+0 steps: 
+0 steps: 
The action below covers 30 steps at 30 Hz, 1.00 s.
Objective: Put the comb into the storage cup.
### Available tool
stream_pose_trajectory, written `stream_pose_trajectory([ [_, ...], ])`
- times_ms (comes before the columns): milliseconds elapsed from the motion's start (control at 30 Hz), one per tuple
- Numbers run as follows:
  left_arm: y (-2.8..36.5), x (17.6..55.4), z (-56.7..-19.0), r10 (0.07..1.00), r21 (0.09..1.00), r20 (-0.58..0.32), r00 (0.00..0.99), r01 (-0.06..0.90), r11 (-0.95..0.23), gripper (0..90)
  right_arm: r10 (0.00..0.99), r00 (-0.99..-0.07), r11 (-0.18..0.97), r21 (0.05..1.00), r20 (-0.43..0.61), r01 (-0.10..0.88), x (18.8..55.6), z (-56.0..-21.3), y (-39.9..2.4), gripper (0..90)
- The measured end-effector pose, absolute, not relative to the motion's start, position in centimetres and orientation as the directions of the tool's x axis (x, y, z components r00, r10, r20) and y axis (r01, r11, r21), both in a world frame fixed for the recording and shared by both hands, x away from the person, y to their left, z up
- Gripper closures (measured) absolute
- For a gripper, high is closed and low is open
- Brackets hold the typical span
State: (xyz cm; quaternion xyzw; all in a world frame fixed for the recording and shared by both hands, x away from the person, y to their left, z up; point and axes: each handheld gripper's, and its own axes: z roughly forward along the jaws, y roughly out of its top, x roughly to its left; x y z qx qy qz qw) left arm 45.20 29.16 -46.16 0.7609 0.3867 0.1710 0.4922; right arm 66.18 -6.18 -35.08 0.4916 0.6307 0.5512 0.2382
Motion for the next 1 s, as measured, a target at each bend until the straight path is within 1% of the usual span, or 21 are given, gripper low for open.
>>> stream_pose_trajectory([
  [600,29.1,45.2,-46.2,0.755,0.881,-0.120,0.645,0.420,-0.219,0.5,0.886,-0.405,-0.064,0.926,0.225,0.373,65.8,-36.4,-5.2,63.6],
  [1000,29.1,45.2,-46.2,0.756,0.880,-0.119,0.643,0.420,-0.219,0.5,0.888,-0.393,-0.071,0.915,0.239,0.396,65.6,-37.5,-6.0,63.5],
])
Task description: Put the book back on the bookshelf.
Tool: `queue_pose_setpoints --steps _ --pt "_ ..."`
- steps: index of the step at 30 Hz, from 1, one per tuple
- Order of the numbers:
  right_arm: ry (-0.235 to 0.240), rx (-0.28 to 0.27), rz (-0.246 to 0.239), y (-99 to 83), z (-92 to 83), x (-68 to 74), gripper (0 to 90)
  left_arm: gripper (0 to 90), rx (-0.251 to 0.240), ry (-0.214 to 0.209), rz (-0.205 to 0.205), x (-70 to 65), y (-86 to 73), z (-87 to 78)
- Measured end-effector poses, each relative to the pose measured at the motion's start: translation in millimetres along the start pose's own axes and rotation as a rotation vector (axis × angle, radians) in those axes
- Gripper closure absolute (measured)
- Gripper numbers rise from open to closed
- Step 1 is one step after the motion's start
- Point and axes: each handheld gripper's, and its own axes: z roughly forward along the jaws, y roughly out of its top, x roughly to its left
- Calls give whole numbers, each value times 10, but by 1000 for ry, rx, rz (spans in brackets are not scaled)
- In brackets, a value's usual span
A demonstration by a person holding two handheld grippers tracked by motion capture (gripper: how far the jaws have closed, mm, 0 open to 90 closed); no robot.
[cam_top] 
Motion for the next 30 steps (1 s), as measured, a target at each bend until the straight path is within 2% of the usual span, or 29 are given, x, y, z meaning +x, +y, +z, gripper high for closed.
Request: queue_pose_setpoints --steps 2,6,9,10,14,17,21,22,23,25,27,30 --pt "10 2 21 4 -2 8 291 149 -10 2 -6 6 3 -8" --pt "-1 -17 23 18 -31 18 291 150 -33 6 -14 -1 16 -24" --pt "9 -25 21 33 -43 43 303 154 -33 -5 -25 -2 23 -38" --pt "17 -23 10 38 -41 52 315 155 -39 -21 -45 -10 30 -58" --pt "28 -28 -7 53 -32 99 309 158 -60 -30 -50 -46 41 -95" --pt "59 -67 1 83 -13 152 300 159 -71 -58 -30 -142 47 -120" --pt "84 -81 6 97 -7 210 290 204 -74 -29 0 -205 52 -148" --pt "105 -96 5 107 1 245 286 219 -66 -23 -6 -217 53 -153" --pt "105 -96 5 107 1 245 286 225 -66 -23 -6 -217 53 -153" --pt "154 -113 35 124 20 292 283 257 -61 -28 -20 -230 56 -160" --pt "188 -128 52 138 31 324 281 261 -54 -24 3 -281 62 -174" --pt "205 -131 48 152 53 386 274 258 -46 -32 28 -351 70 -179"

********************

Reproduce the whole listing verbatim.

Answer:
+0 steps: 
+0 steps: 
The action below covers 30 steps at 30 Hz, 1.00 s.
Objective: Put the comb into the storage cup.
### Available tool
stream_pose_trajectory, written `stream_pose_trajectory([ [_, ...], ])`
- times_ms (comes before the columns): milliseconds elapsed from the motion's start (control at 30 Hz), one per tuple
- Numbers run as follows:
  left_arm: y (-2.8..36.5), x (17.6..55.4), z (-56.7..-19.0), r10 (0.07..1.00), r21 (0.09..1.00), r20 (-0.58..0.32), r00 (0.00..0.99), r01 (-0.06..0.90), r11 (-0.95..0.23), gripper (0..90)
  right_arm: r10 (0.00..0.99), r00 (-0.99..-0.07), r11 (-0.18..0.97), r21 (0.05..1.00), r20 (-0.43..0.61), r01 (-0.10..0.88), x (18.8..55.6), z (-56.0..-21.3), y (-39.9..2.4), gripper (0..90)
- The measured end-effector pose, absolute, not relative to the motion's start, position in centimetres and orientation as the directions of the tool's x axis (x, y, z components r00, r10, r20) and y axis (r01, r11, r21), both in a world frame fixed for the recording and shared by both hands, x away from the person, y to their left, z up
- Gripper closures (measured) absolute
- For a gripper, high is closed and low is open
- Brackets hold the typical span
State: (xyz cm; quaternion xyzw; all in a world frame fixed for the recording and shared by both hands, x away from the person, y to their left, z up; point and axes: each handheld gripper's, and its own axes: z roughly forward along the jaws, y roughly out of its top, x roughly to its left; x y z qx qy qz qw) left arm 45.20 29.16 -46.16 0.7609 0.3867 0.1710 0.4922; right arm 66.18 -6.18 -35.08 0.4916 0.6307 0.5512 0.2382
Motion for the next 1 s, as measured, a target at each bend until the straight path is within 1% of the usual span, or 21 are given, gripper low for open.
>>> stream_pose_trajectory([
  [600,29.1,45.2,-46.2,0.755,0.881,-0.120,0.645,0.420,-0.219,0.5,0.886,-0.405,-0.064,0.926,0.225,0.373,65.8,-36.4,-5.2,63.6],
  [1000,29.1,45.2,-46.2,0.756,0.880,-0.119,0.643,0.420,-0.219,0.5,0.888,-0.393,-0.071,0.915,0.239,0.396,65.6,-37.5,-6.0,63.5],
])
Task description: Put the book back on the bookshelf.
Tool: `queue_pose_setpoints --steps _ --pt "_ ..."`
- steps: index of the step at 30 Hz, from 1, one per tuple
- Order of the numbers:
  right_arm: ry (-0.235 to 0.240), rx (-0.28 to 0.27), rz (-0.246 to 0.239), y (-99 to 83), z (-92 to 83), x (-68 to 74), gripper (0 to 90)
  left_arm: gripper (0 to 90), rx (-0.251 to 0.240), ry (-0.214 to 0.209), rz (-0.205 to 0.205), x (-70 to 65), y (-86 to 73), z (-87 to 78)
- Measured end-effector poses, each relative to the pose measured at the motion's start: translation in millimetres along the start pose's own axes and rotation as a rotation vector (axis × angle, radians) in those axes
- Gripper closure absolute (measured)
- Gripper numbers rise from open to closed
- Step 1 is one step after the motion's start
- Point and axes: each handheld gripper's, and its own axes: z roughly forward along the jaws, y roughly out of its top, x roughly to its left
- Calls give whole numbers, each value times 10, but by 1000 for ry, rx, rz (spans in brackets are not scaled)
- In brackets, a value's usual span
A demonstration by a person holding two handheld grippers tracked by motion capture (gripper: how far the jaws have closed, mm, 0 open to 90 closed); no robot.
[cam_top] 
Motion for the next 30 steps (1 s), as measured, a target at each bend until the straight path is within 2% of the usual span, or 29 are given, x, y, z meaning +x, +y, +z, gripper high for closed.
Request: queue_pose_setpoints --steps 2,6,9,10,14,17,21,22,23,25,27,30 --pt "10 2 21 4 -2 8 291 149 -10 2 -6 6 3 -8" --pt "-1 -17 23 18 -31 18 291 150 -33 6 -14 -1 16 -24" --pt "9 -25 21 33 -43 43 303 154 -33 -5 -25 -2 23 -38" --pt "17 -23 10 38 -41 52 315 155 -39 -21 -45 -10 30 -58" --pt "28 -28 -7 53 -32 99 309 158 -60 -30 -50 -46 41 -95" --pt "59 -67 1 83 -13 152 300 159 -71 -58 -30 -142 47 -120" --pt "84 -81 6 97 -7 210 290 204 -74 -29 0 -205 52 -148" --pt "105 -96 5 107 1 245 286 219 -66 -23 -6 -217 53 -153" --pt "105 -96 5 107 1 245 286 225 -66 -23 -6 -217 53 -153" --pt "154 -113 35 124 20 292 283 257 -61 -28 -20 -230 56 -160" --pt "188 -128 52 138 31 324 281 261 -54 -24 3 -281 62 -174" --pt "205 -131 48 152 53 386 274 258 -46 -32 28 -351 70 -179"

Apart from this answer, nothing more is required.